The Labor Party has lost the unlosable election, and with it, the chance to change Australia’s course towards something approaching social democracy.
The result defies every poll, pundit and focus group. The Coalition’s policy offering was astonishing in its vacuousness and cruelty, led by a man who engineered his predecessor’s downfall, after six years in government that were defined by policy paralysis and internal division.
They promised climate inaction and tax cuts for the wealthy -- both policies that Australians overwhelmingly oppose. Their sales team was skeletal, as Liberal Party front-benchers abandoned ship to avoid an expected electoral wipeout and the Nationals navigated scandal. They defined themselves in opposition to change, pledging to maintain the same ecologically destructive, unfair and racist status quo.
And they won.
Was this our Trump moment, like some in the mainstream media are suggesting? It hardly feels like it. Morrison didn’t ride a populist, neoconservative wave so much as he did validate the wishes of retirees to retain their tax concessions and scare lower income voters into voting against their economic interests.
Border security and foreign policy -- areas that the right have traditionally capitalised on in elections -- occupied very little of the spotlight (Labor capitulated on these issues a long time ago), and it seems as though many voters, so far as they paid attention, were quietly happy to stick with a rudderless incumbent than a moderately disruptive alternative.
Add in Clive Palmer’s $60M campaign spend -- which ran an explicitly anti-Labor message, no doubt connected to Palmer’s interest in a returned Coalition government and his mining business -- and the cancerous influence of NewsCorp, and the prophets of crony capitalism did enough to get across the line.
Again.
Where does the ALP go now?
The ALP is hardly the radical left-wing party that it once was, but it ran on an agenda that was progressive in comparison to past offerings. It’s policy platform was refreshing in its scope and substance, with clear and consistent messaging: on the need for significantly more interventionist strategies to combat climate change; on the long-term costs of spiralling inequality; of the interconnections between low wage growth, housing (un)affordability and the crisis of insecure work.
Shorten played the integrity move with Rupert Murdoch, breaking with tradition by refusing to meet with the oligarch, and embraced a distinctly class-based rhetoric by taking aim at the “top end of town”. His team was united, disciplined, policy-focused and -- on relative terms -- manifestly deserving of victory.
To be clear, Bill Shorten was not a revolutionary, and the ALP was not embracing radicalism like some of counterparts in Europe and the United States. Rather, electing an ALP-government represented a small, but nevertheless indispensable, step towards structural reforms required to facilitate more paradigm-shifting change.
The ALP were never going to nationalise the rail networks, but they were offering positive co-operative and mutual enterprise policies; they were never going to overhaul the political funding system and ban corporate donations, but they might have instituted a Federal ICAC; they were unlikely to intervene to stop the Adani coal mine, but at least they were going to end negative gearing and give workers in the Australian Public Sector a pay-raise; they weren’t going to stop offshore processing of asylum seekers, but at least they would increase our refugee intake.
In that space, Australia’s political culture would be pulled back to the left of centre, and unions, universities and community groups -- until then under sustained attack by successive Coalition government -- would have had greater room to shift into the offensive. Ideas like the Universal Basic Income, free university education and a Green New Deal might at least have been up for debate – especially if Labor managed to piece together a few consecutive terms, or was forced into a coalition with the Greens.

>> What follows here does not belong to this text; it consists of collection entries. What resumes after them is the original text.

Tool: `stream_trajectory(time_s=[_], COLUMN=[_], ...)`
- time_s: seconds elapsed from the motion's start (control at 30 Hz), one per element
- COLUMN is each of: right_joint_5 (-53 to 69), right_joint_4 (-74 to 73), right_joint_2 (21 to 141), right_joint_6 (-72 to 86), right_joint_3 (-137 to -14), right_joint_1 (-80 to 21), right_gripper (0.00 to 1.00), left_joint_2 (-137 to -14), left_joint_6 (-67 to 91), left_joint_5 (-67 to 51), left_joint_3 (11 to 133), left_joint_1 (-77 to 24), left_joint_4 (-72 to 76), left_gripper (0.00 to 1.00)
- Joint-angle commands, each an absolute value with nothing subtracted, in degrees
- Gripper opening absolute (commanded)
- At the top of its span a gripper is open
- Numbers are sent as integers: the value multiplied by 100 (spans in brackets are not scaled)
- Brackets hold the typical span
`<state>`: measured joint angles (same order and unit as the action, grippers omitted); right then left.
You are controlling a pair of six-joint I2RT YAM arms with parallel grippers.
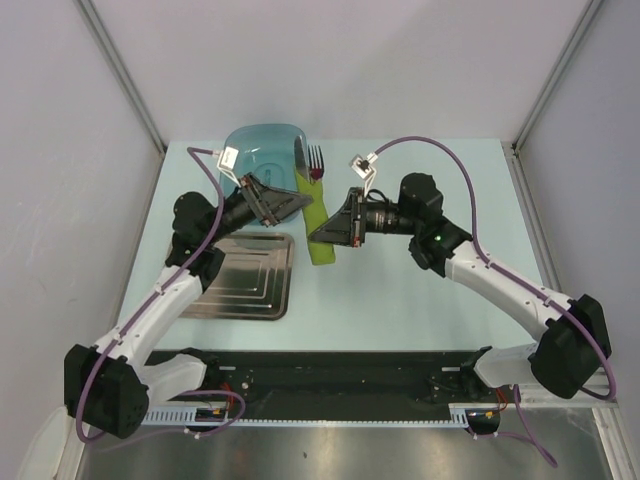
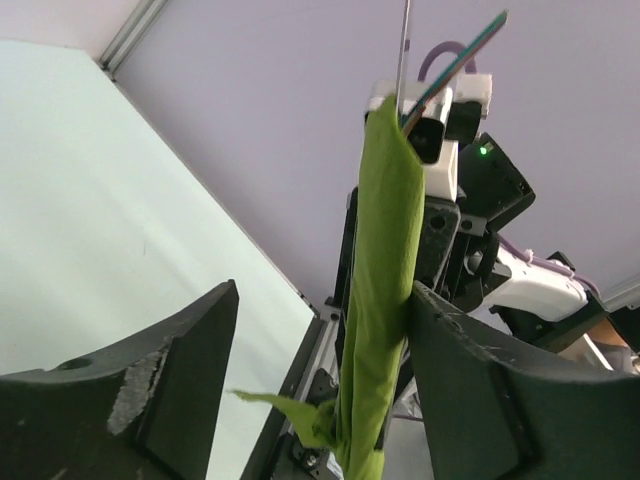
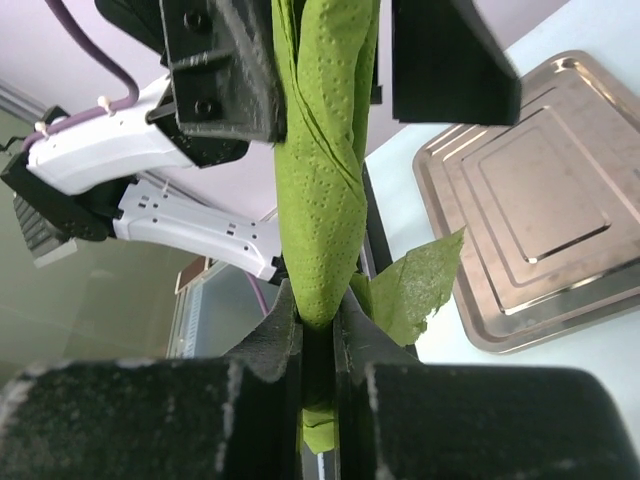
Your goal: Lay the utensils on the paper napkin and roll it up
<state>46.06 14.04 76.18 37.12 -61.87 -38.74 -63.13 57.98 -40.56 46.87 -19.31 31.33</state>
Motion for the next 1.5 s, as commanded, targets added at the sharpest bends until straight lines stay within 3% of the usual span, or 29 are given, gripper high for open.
stream_trajectory(time_s=[0.0, 0.17, 0.5, 0.67, 1.03, 1.2, 1.37, 1.47], right_joint_5=[4465, 4412, 4280, 4237, 4210, 4157, 4105, 4043], right_joint_4=[1942, 2162, 2250, 2153, 2074, 1952, 1627, 1434], right_joint_2=[7629, 7725, 7822, 7822, 7796, 7813, 7822, 7813], right_joint_6=[3771, 3885, 3946, 3876, 3692, 3569, 3323, 3217], right_joint_3=[-6609, -6662, -6697, -6706, -6653, -6697, -6776, -6803], right_joint_1=[-3788, -3814, -3911, -3911, -3955, -3955, -3885, -3780], right_gripper=[0, 0, 0, 0, 0, 0, 20, 41], left_joint_2=[-6047, -6152, -6319, -6398, -6460, -6434, -6442, -6495], left_joint_6=[5783, 6038, 6653, 6838, 6935, 6680, 6320, 6065], left_joint_5=[-4262, -4438, -4465, -4447, -4439, -4553, -4562, -4605], left_joint_3=[4614, 4606, 4289, 4307, 4368, 4395, 4421, 4579], left_joint_1=[-1846, -1881, -2250, -2259, -2250, -2250, -2057, -1934], left_joint_4=[2944, 3111, 4189, 4430, 4518, 4456, 4114, 3929], left_gripper=[75, 86, 82, 53, 0, 0, 0, 0])
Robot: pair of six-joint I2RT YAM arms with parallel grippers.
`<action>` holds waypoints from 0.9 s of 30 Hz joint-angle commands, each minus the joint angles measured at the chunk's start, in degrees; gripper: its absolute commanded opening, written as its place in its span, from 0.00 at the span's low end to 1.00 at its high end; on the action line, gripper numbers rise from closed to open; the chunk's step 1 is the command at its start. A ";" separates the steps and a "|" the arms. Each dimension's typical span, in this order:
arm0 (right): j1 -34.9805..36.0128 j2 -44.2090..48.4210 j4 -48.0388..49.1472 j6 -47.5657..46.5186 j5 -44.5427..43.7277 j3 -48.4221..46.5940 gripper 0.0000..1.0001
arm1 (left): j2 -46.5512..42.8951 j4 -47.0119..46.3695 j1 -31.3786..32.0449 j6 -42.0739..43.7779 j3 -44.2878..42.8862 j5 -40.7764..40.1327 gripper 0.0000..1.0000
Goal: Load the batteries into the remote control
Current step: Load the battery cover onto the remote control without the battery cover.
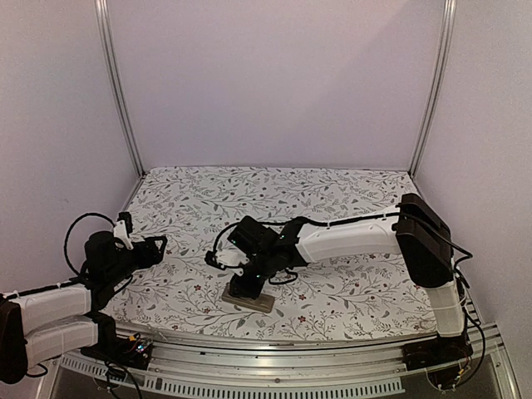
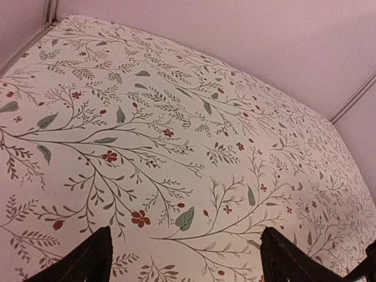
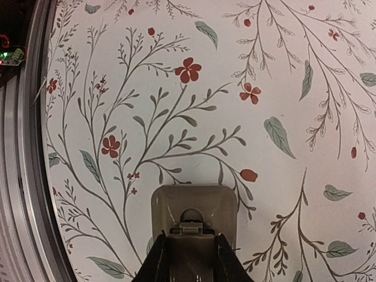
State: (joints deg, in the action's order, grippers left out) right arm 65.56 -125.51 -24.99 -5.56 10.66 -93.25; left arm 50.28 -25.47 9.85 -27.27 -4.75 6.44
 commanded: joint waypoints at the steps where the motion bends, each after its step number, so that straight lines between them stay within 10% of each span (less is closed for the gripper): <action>1: -0.04 -0.05 -1.37 -2.49 -1.59 -0.96 0.00 | 0.43 -0.63 -0.44 -0.06 0.62 0.19 0.87; 27: -0.08 1.54 -1.08 0.73 -1.51 3.30 0.16 | 0.43 -0.59 -0.44 -0.15 0.62 0.07 0.87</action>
State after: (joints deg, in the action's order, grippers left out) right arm 65.58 -125.08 -23.49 -5.34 10.59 -91.79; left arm 50.28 -25.47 9.85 -27.29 -4.75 6.42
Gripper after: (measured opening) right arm 0.205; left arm 0.868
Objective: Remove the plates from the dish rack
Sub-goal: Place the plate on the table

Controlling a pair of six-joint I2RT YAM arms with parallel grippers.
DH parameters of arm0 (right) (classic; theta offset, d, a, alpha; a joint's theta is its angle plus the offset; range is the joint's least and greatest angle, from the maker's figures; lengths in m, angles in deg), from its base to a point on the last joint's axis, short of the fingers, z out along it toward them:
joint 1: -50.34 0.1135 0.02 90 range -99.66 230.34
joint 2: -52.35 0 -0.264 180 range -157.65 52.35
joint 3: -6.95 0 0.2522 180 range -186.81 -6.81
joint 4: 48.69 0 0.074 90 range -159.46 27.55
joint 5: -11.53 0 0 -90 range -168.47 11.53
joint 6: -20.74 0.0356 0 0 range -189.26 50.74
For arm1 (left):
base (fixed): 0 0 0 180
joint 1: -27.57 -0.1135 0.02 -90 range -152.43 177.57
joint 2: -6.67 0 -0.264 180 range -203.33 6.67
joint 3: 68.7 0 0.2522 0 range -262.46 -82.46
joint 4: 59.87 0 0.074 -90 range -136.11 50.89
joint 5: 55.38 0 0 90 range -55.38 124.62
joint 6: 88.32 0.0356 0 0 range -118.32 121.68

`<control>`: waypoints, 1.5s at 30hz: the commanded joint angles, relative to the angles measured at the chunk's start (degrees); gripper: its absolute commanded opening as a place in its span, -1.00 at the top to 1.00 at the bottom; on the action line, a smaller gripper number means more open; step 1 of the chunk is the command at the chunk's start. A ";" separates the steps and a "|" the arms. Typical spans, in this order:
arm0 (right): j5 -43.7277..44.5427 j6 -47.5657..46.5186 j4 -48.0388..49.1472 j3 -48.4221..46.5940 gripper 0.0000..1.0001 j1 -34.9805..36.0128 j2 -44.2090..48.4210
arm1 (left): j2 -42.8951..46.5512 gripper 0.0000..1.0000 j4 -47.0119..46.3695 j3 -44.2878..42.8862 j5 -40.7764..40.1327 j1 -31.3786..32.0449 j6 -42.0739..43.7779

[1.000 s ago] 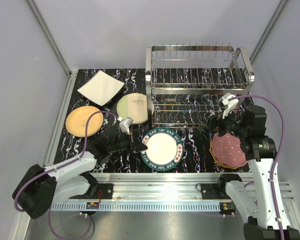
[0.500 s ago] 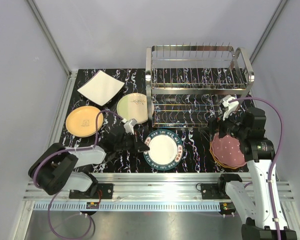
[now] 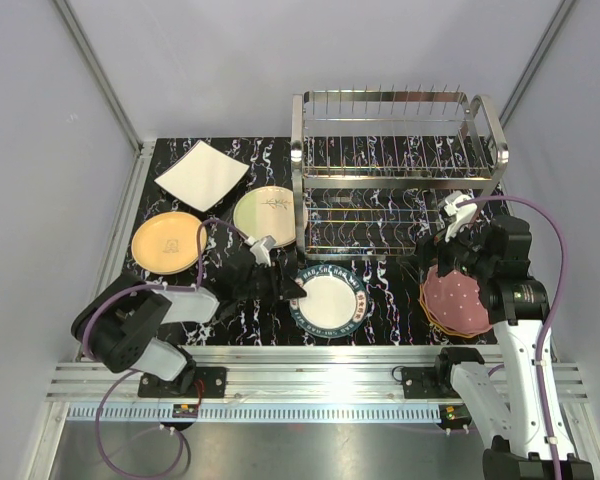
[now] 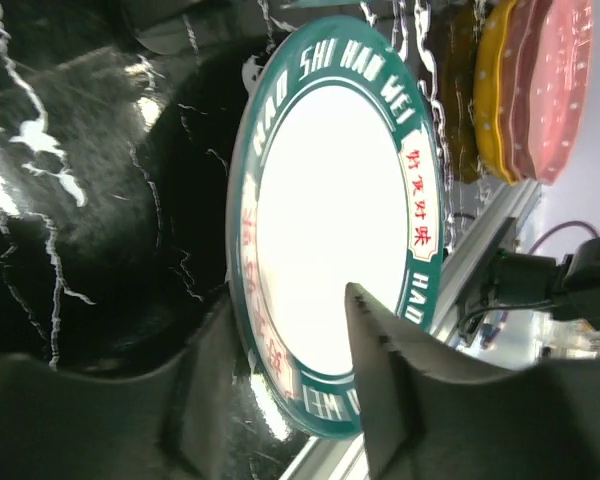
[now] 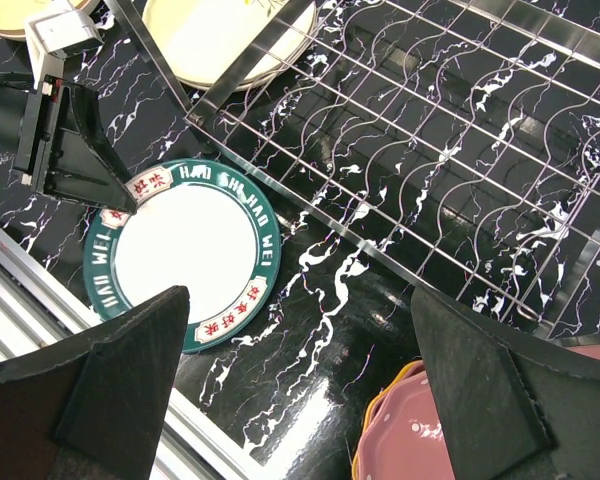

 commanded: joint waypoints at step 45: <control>62.39 8.92 4.68 1.36 -0.99 -1.20 12.45 | 70.52 -0.98 49.86 -10.39 -54.13 -0.37 46.96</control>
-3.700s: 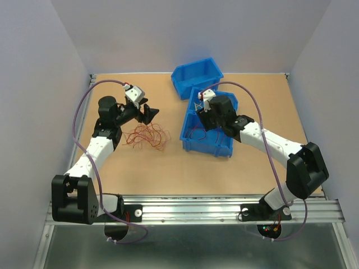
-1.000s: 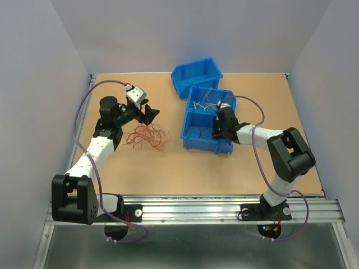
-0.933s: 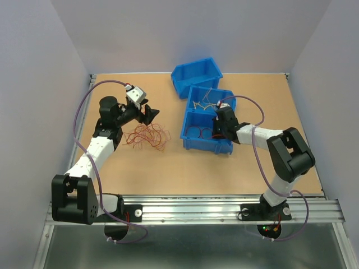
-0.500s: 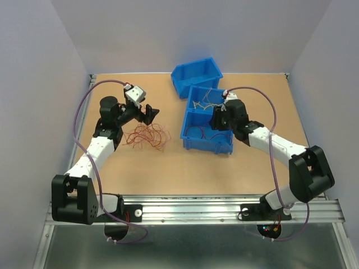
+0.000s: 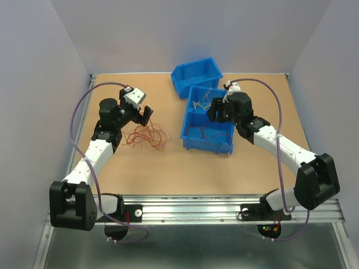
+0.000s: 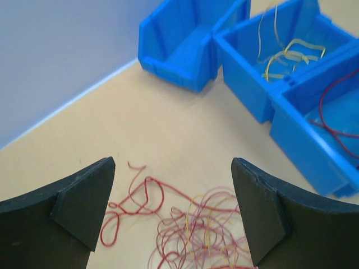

All of that is off the table for the next three years, and possibly longer if the ALP is spooked into making itself a small target. The newly elected opposition leader Anthony Albanese has been at pains to shift Labor’s rhetoric to something more palatable to the right-wing commentariat, describing himself as “pro-business”, his constituency “aspirational Australians”, and his mission to facilitate more bipartisanship in politics. The risk is that the ALP yo-yo back to the centre, embracing a centre-right agenda that is progressive in contrast to the Coalition’s but remains aligned with corporate interests over those of voters.
The alternative – which my colleague Duncan Wallace analyses in much greater detail here – is that the Labor Party go in the opposite direction, adopting a more radical platform geared towards immediate change rather than incremental reform.
If that shift does occur -- as MPs like Tony Burke appear to be flirting with -- then the election last fortnight might one day be regarded as a blessing in disguise.
But looking ahead to the next three years under Scott Morrison, it’s hard to feel anything but despair for what could have been.